The point of continuous "ASAPing" is to keep Horizon healthy and competitive—which probably goes without saying. However, a look at what it's like to be a U.S. automotive supplier at the turn of the century is darkly telling, according to Mr. Stoddart. "We've been forced to lower our prices from 10 percent to 25 percent during the past eight years, and now some companies are asking for even deeper cuts," he says. "You can't weather these kind of pressures without doing something to offset them."
One thing Horizon tries to do is to trickle some of the price pressure down to its suppliers, but that can only go so far, Mr. Stoddart says. The steel mills, for example, can't go down much further.
"Just like everyone else in this business," Mr. Stoddart says, "we complain about the pricing policies and the noncooperative attitude of the automotive companies. Do I dislike it? You bet. In many ways this is a very strange business. You get caught up in the middle of this huge supply chain, and you keep feeding it, and the crazy part is that it tells you how much you can charge. It doesn't make sense. It's very, very tough. You've got to squeeze every bit of waste and inefficiency out of everything you do if you want to compete in this business."
A significant step Horizon is taking, however, is aggressively going after new markets. "Our strategy now," he says, "is to diversify as much as possible away from automotive and into other markets, like off-road, agricultural, leisure and sport vehicles. But it's hard to let go of automotive. It's so big and looks so attractive. It draws you in."
The Issue Of Value
Central to Horizon's business philosophy is value: creating it, adding it and providing it—in its processes and products, for itself and its customers. And when it comes to investing in capital equipment, the company looks intently for the best value.

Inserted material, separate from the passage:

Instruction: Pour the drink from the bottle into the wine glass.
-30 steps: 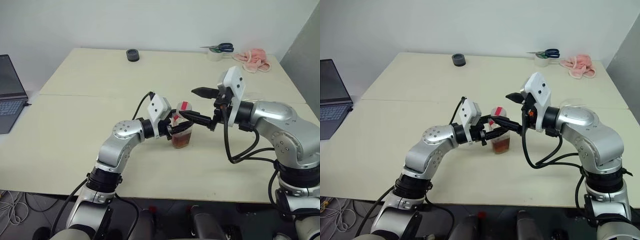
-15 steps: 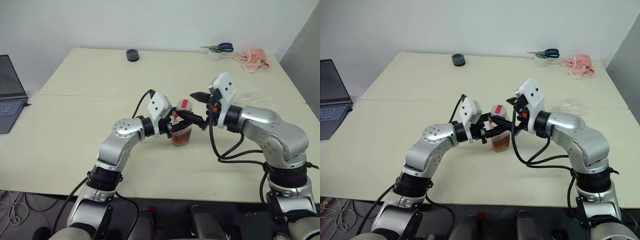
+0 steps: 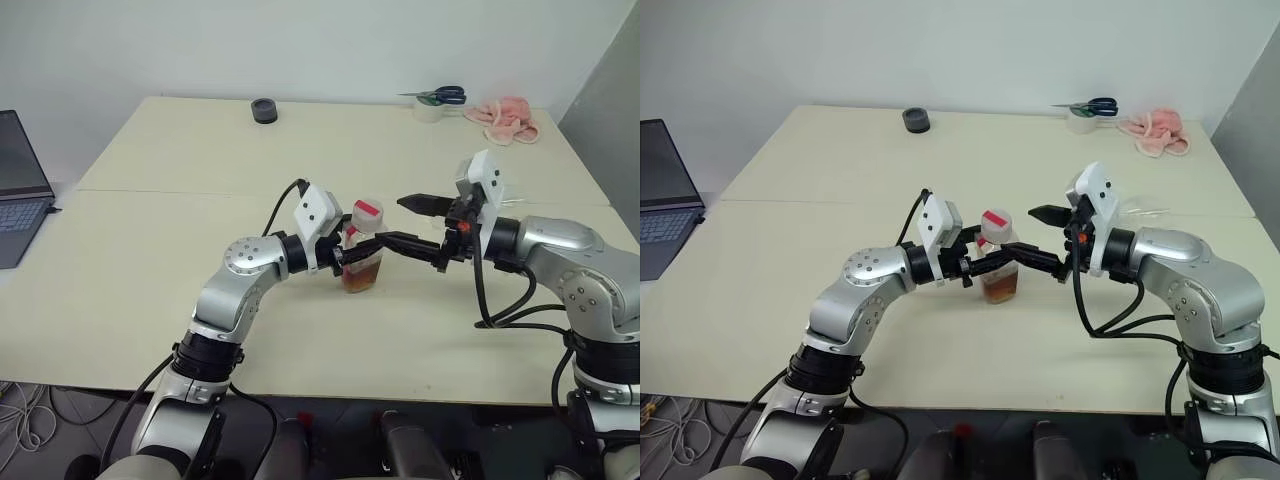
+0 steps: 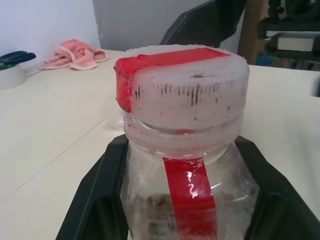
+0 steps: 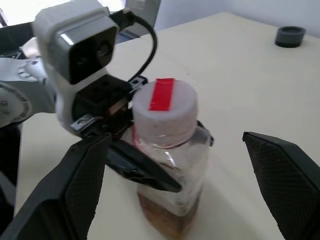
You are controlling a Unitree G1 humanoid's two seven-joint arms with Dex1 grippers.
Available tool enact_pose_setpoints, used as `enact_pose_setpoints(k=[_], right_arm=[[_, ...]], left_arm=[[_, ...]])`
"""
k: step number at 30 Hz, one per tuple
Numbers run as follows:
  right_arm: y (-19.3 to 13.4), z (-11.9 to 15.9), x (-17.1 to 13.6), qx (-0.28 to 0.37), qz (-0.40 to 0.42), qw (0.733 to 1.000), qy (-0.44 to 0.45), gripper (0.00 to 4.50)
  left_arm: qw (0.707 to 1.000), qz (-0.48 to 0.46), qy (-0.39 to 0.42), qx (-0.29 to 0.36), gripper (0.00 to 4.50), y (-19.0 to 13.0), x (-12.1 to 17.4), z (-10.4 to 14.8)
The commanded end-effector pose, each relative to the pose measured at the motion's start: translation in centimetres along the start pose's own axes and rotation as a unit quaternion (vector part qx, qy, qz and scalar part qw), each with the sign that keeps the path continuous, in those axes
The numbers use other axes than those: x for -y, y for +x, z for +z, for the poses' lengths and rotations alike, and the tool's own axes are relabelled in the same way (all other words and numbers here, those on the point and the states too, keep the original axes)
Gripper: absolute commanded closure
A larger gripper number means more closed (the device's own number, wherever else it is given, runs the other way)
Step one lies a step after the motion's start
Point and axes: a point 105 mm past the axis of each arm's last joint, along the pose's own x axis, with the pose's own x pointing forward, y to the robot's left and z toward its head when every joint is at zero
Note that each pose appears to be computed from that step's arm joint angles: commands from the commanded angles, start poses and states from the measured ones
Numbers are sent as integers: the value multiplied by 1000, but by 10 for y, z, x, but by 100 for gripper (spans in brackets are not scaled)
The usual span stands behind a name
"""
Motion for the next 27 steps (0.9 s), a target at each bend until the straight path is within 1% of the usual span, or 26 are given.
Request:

"When we make a decision to buy a machine like a rotary transfer machine or a cold former," Mr. Stoddart says, "we demand that the machine hold its value in the marketplace. It's part of our strategy to buy for the long term, which means we don't just look at price and delivery. We look at value."

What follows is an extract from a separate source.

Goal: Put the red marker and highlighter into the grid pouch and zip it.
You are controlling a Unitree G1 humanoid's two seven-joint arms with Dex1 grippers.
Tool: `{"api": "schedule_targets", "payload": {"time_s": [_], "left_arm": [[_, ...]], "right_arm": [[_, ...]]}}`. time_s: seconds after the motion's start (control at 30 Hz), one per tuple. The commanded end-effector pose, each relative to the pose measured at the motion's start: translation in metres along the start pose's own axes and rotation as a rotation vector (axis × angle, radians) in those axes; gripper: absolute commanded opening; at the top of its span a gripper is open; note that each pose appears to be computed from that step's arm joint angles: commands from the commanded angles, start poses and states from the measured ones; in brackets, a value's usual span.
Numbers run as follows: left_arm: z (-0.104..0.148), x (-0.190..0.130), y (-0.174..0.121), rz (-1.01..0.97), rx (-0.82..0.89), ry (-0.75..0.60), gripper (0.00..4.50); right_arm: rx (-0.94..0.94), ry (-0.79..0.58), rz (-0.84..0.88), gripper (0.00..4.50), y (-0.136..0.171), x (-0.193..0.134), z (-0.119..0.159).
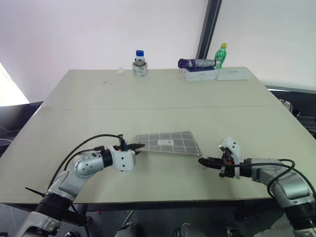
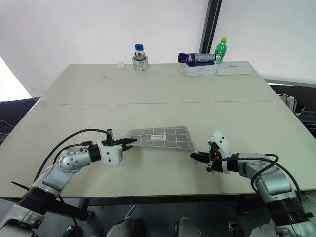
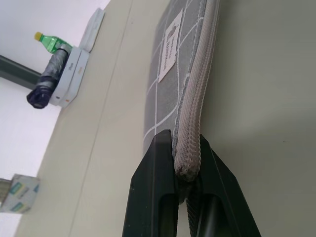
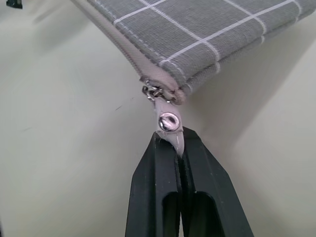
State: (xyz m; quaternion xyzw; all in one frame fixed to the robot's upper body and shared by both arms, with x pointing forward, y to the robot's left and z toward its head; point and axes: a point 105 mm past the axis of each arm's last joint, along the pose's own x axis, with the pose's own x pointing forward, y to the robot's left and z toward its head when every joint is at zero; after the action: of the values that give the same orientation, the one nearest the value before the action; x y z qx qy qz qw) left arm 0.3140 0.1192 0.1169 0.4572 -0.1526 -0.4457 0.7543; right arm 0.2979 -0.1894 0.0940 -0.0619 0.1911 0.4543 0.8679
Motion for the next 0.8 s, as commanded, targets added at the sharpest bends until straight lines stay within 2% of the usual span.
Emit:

And a critical part of that value is something far less tangible but no less important than the number of years a machine is going to run. That intangible: the resident depth of talent that stands behind the machinery. At the very least you need to have a good feeling about your suppliers—that not only will they supply a first class machine, but that they also have the technical depth and talent to support it. And you certainly don't want that talent and support to reside in Italy or somewhere equally distant when you need it here."